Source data
***
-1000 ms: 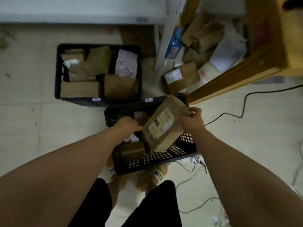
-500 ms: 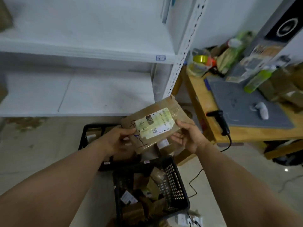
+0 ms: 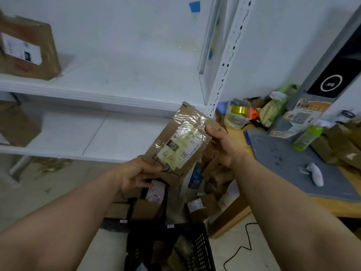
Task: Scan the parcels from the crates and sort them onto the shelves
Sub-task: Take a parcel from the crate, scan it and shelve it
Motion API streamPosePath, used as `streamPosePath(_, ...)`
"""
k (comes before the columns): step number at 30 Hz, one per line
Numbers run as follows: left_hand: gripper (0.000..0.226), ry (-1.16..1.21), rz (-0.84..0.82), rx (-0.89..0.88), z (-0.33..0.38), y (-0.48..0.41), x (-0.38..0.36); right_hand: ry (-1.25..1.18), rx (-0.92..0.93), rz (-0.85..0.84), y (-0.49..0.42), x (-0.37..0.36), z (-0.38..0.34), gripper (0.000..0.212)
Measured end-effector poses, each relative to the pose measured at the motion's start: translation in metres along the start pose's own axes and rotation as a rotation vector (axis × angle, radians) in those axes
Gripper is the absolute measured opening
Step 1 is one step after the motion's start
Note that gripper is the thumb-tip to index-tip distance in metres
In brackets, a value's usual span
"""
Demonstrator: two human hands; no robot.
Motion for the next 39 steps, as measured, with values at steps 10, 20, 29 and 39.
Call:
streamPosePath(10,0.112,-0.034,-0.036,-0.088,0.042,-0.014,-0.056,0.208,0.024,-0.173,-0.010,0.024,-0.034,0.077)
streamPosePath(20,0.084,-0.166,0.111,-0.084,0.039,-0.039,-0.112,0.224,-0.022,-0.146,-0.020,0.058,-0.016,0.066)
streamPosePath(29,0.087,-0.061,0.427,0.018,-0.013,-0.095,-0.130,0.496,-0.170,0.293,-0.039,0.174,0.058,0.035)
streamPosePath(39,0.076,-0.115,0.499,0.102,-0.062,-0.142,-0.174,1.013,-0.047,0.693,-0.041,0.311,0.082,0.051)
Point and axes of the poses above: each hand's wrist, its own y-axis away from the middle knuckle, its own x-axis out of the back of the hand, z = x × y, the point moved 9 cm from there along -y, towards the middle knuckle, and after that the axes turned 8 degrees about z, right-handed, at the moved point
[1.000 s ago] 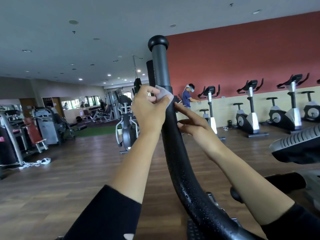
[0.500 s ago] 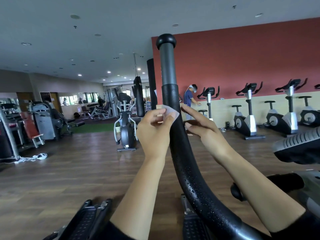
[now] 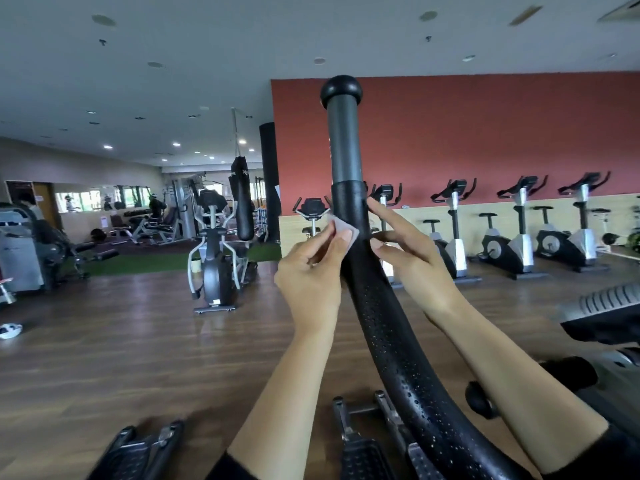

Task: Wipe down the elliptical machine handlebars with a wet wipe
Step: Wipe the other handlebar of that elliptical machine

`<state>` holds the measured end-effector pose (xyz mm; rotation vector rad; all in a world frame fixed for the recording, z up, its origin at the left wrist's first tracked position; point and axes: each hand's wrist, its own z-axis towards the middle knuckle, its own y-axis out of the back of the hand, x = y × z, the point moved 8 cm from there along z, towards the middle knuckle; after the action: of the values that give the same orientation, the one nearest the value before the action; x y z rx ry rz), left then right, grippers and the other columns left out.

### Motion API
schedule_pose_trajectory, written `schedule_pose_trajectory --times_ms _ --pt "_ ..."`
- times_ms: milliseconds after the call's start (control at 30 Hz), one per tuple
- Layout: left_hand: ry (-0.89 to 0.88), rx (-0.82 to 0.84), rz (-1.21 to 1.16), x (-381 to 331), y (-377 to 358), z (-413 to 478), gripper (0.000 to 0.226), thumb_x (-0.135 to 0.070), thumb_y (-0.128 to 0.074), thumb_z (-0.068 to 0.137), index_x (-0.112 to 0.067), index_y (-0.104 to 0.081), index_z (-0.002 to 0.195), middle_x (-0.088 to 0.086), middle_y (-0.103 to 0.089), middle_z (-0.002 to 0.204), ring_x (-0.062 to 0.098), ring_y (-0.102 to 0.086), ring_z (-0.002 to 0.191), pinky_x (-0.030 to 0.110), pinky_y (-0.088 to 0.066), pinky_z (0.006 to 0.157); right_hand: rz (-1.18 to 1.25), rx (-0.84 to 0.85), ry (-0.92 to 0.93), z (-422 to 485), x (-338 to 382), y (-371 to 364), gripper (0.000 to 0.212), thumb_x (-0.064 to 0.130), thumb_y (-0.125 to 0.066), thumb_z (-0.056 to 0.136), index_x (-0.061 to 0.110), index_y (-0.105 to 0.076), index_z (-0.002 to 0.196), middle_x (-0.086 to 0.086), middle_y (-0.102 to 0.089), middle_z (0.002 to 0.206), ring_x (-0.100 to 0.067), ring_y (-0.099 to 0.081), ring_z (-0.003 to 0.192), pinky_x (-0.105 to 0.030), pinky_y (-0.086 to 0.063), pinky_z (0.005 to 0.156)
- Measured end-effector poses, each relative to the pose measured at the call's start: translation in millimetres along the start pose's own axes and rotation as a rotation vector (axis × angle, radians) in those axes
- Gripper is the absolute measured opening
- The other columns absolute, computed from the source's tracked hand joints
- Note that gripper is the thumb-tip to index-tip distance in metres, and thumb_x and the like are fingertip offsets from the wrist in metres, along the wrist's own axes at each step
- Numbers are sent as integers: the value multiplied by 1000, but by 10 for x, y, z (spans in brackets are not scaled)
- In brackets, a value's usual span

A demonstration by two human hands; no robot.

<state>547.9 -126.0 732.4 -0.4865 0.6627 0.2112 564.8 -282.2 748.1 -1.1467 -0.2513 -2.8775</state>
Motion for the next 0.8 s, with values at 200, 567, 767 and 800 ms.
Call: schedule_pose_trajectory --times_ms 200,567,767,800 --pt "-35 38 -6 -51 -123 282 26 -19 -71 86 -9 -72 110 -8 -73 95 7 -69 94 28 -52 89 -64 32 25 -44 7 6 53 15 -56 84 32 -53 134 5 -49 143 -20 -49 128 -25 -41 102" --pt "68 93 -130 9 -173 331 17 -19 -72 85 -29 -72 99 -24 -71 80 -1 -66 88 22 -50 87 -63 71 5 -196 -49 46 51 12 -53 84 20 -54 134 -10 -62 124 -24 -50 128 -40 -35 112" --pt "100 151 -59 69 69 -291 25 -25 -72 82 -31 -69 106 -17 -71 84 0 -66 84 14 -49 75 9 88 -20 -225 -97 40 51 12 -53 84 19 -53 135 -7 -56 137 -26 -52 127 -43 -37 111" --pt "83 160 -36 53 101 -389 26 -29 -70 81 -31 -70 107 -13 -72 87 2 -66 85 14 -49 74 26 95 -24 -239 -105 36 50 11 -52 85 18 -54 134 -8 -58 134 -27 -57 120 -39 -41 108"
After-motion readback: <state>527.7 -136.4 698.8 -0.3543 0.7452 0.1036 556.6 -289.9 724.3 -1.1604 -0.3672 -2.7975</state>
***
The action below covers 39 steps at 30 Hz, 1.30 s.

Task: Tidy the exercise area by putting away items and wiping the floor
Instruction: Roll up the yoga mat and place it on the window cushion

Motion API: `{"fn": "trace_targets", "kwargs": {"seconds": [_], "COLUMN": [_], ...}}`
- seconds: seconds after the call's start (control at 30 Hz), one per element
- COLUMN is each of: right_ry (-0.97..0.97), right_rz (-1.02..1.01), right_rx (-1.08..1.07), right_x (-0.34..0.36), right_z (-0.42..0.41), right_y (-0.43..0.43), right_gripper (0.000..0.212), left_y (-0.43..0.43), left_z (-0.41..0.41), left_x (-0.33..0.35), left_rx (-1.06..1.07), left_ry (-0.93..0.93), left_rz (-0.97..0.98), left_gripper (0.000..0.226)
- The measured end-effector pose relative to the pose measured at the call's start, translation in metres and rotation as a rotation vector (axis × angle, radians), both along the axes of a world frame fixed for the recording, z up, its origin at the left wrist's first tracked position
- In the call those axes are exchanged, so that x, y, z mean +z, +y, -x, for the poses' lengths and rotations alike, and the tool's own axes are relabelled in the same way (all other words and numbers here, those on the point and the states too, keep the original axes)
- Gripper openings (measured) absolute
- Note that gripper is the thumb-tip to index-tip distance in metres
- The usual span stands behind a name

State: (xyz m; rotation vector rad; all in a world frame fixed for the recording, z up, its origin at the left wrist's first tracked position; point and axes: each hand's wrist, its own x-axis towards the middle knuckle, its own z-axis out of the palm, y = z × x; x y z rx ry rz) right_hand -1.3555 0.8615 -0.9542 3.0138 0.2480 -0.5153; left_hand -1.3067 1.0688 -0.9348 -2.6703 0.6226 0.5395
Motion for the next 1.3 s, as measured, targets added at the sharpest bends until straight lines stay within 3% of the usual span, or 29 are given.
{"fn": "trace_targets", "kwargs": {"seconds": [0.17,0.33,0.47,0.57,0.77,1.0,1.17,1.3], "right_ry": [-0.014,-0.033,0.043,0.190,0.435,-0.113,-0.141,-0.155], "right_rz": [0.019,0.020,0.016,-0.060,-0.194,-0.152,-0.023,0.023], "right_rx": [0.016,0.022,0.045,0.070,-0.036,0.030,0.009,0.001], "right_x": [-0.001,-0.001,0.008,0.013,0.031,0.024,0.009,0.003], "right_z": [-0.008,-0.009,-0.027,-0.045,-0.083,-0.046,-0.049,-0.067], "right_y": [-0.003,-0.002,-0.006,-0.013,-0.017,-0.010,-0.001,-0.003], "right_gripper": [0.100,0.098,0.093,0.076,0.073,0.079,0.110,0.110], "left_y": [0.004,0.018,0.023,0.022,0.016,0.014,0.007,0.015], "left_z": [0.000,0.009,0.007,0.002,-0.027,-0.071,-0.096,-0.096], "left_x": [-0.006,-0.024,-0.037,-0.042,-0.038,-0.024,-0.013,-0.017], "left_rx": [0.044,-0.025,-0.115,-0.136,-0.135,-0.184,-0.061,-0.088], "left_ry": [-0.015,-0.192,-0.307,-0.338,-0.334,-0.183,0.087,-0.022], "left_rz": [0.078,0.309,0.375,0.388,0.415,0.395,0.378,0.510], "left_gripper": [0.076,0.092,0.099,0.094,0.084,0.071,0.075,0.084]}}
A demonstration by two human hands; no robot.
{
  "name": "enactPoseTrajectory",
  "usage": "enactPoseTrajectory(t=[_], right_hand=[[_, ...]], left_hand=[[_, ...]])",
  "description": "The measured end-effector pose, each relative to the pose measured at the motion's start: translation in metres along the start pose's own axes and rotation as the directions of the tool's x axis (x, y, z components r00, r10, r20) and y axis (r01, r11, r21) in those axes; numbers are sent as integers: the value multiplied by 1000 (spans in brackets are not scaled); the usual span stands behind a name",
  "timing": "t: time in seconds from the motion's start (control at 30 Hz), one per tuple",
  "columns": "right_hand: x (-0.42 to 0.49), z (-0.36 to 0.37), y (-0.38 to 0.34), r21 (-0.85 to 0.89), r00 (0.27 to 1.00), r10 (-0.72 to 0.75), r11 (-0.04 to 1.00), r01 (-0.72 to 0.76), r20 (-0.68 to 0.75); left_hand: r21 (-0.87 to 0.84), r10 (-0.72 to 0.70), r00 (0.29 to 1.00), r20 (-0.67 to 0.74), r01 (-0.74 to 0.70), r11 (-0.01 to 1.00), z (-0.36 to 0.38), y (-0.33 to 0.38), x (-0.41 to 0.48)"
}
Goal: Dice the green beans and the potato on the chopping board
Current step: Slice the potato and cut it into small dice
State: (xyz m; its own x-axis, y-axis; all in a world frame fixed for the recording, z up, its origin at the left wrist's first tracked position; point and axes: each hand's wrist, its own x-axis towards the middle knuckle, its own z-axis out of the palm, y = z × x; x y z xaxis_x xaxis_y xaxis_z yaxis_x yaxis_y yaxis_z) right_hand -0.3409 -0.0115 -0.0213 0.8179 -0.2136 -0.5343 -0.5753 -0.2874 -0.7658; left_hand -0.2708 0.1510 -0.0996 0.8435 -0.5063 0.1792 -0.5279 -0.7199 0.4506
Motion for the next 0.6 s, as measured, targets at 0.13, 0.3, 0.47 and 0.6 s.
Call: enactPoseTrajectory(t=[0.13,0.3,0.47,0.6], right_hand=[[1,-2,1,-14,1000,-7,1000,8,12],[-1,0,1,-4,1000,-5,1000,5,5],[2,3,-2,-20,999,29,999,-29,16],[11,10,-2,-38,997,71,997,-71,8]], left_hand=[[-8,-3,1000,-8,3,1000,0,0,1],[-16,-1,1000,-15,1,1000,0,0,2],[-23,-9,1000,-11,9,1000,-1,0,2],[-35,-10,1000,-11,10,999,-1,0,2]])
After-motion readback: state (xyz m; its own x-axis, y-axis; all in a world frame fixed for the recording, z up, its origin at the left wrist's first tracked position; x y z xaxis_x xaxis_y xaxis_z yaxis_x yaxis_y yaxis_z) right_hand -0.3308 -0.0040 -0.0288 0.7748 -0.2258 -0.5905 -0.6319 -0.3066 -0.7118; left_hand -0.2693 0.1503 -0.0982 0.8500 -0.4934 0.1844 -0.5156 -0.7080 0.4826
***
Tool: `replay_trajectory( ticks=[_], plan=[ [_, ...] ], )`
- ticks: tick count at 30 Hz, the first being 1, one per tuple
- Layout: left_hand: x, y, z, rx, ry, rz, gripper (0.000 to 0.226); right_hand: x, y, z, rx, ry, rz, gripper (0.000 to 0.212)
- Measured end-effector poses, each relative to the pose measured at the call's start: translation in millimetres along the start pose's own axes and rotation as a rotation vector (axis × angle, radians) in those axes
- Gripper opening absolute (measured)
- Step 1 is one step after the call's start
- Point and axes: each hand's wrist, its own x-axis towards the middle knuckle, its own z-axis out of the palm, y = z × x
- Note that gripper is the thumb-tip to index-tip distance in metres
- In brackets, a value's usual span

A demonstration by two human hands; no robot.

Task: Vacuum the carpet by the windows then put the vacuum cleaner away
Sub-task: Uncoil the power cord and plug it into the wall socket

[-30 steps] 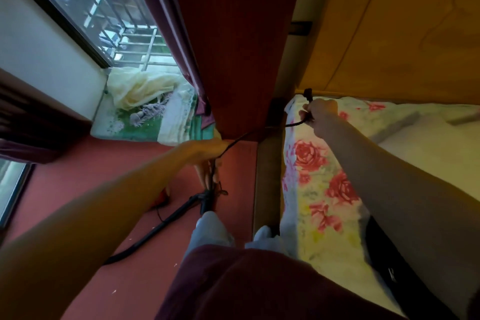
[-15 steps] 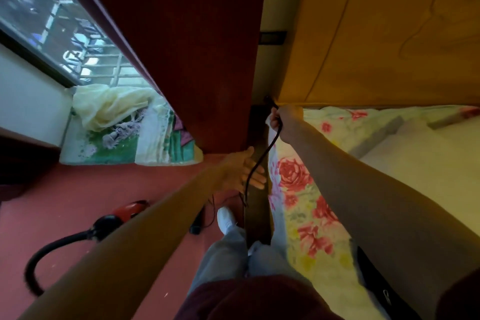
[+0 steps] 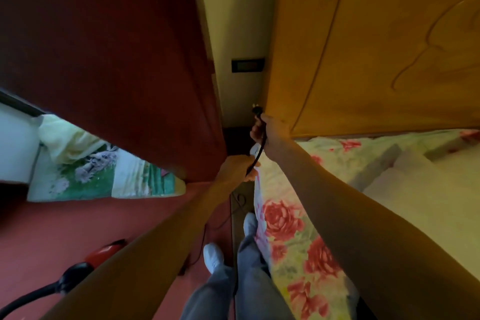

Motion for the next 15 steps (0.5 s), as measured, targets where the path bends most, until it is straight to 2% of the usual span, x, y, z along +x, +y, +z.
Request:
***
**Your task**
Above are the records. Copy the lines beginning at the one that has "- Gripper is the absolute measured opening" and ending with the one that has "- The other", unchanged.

**Final answer**
- Gripper is the absolute measured opening
- The other columns absolute, computed from the source's tracked hand joints

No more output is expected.